◆ ACTIVITY: Please output the data exactly, minus pictures.

◆ EXERCISE DATA:

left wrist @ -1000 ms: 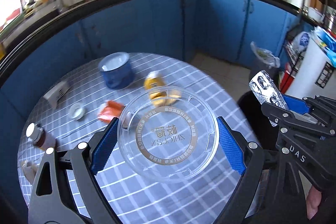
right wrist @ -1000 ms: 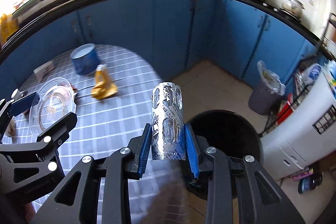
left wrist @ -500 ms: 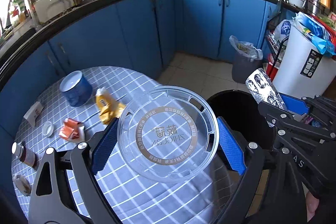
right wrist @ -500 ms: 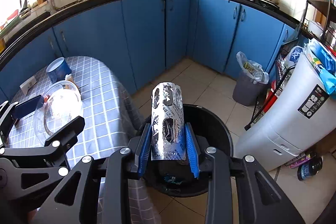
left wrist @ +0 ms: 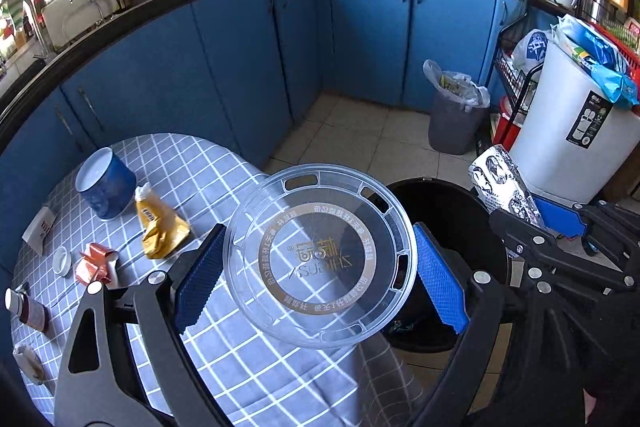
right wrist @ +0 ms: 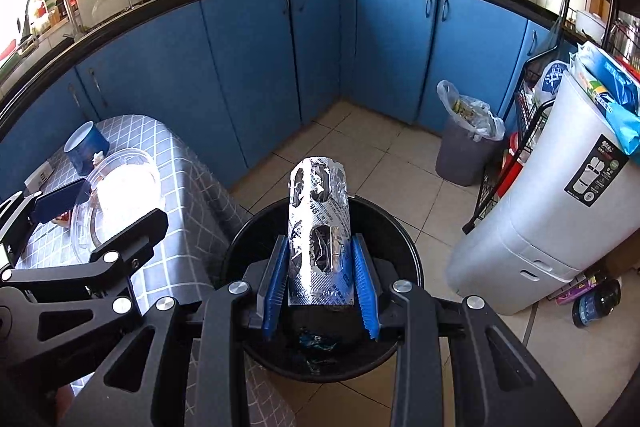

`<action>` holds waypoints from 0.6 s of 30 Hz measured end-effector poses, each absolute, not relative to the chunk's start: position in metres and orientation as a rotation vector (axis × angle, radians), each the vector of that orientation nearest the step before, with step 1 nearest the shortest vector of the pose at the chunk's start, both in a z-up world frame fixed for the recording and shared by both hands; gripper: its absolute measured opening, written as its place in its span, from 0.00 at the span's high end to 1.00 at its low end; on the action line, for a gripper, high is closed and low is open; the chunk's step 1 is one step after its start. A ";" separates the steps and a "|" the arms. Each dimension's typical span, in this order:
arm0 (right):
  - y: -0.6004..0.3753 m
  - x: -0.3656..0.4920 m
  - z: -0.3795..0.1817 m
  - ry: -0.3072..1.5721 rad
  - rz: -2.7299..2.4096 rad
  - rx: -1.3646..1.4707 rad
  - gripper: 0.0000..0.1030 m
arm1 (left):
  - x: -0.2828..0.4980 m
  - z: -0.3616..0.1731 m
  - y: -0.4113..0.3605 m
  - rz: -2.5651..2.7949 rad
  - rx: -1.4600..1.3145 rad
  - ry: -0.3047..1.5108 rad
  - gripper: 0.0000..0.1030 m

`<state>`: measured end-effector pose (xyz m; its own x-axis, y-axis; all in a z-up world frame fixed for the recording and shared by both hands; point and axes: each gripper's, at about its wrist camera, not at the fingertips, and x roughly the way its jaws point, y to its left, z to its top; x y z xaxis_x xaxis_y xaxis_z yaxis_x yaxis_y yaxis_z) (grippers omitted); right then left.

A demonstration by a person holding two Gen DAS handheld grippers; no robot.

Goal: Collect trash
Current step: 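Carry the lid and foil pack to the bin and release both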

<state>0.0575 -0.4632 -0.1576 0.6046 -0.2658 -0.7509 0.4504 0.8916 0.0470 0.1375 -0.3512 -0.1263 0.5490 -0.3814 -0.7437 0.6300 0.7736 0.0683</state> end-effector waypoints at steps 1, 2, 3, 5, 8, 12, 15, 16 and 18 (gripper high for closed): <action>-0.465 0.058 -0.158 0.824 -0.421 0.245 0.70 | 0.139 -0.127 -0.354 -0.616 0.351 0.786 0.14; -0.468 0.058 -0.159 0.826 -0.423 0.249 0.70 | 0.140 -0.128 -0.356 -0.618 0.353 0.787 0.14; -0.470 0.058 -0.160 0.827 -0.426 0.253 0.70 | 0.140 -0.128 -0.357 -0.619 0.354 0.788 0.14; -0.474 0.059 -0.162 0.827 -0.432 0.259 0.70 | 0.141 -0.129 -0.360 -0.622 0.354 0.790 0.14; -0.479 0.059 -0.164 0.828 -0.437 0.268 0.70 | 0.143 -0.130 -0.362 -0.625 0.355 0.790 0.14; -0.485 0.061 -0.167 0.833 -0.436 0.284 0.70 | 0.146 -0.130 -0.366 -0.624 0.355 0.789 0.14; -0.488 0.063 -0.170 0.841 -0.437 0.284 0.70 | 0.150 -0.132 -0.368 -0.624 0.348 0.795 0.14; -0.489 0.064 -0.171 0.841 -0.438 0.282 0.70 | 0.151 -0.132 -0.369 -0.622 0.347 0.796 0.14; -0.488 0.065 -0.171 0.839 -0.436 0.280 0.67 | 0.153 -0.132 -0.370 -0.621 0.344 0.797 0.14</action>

◆ ANSWER SECTION:
left wrist @ -1000 ms: 
right wrist @ -1000 ms: 
left wrist @ -500 ms: 
right wrist @ -500 ms: 
left wrist @ +0 ms: 
right wrist @ +0 ms: 

`<action>` holds waypoints from 0.6 s of 30 Hz measured end-effector poses, each absolute, not relative to the chunk's start: position in metres and orientation as a rotation vector (axis × angle, radians), each the vector of that orientation nearest the step before, with step 1 nearest the shortest vector of the pose at the chunk's start, both in a z-up world frame fixed for the recording and shared by both hands; gripper: its absolute measured opening, written as its place in its span, from 0.00 at the span's high end to 1.00 at its low end; on the action line, for a gripper, high is closed and low is open; the chunk's step 1 is one step after its start. A ";" separates the steps and a "|" the arms. Each dimension's typical span, in this order:
arm0 (right):
  - y: -0.6004..0.3753 m
  - x: -0.3656..0.4920 m
  - z: -0.3795..0.1817 m
  - ry: -0.3072..1.5721 rad
  - rz: -2.7299..2.4096 rad
  - rx: -1.3646..1.4707 rad
  - gripper: 0.0000..0.1030 m
arm1 (left):
  - x: -0.2828..0.4980 m
  - z: -0.3616..0.1731 m
  - y: -0.4113..0.3605 m
  - rz: -2.5651..2.7949 rad
  - rx: -1.4600..1.3145 rad
  - ry: -0.3047..1.5108 rad
  - gripper: 0.0000..0.1030 m

`<state>`: measured end-effector pose (xyz m; its own x-axis, y-axis; all in a z-up world frame fixed for the recording and shared by both hands; point and axes: each gripper's, at about its wrist camera, not at the fingertips, and x roughly the way its jaws point, y to its left, z to its top; x y z xaxis_x xaxis_y xaxis_z yaxis_x yaxis_y yaxis_z) (grippers omitted); right then left.

A demonstration by a person holding two Gen DAS handheld grippers; no robot.

Goal: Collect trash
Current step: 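Carry the lid and foil pack to the bin and release both
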
<state>0.0575 -0.4632 -0.1576 0.6046 -0.2658 -0.7509 0.4504 0.8916 0.0470 0.1375 -0.3512 -0.1263 0.5490 -0.3814 -0.7437 0.6300 0.7736 0.0683</state> end-effector waypoints at steps 1, 2, 3, 5, 8, 12, 15, 16 and 18 (gripper high for closed): <action>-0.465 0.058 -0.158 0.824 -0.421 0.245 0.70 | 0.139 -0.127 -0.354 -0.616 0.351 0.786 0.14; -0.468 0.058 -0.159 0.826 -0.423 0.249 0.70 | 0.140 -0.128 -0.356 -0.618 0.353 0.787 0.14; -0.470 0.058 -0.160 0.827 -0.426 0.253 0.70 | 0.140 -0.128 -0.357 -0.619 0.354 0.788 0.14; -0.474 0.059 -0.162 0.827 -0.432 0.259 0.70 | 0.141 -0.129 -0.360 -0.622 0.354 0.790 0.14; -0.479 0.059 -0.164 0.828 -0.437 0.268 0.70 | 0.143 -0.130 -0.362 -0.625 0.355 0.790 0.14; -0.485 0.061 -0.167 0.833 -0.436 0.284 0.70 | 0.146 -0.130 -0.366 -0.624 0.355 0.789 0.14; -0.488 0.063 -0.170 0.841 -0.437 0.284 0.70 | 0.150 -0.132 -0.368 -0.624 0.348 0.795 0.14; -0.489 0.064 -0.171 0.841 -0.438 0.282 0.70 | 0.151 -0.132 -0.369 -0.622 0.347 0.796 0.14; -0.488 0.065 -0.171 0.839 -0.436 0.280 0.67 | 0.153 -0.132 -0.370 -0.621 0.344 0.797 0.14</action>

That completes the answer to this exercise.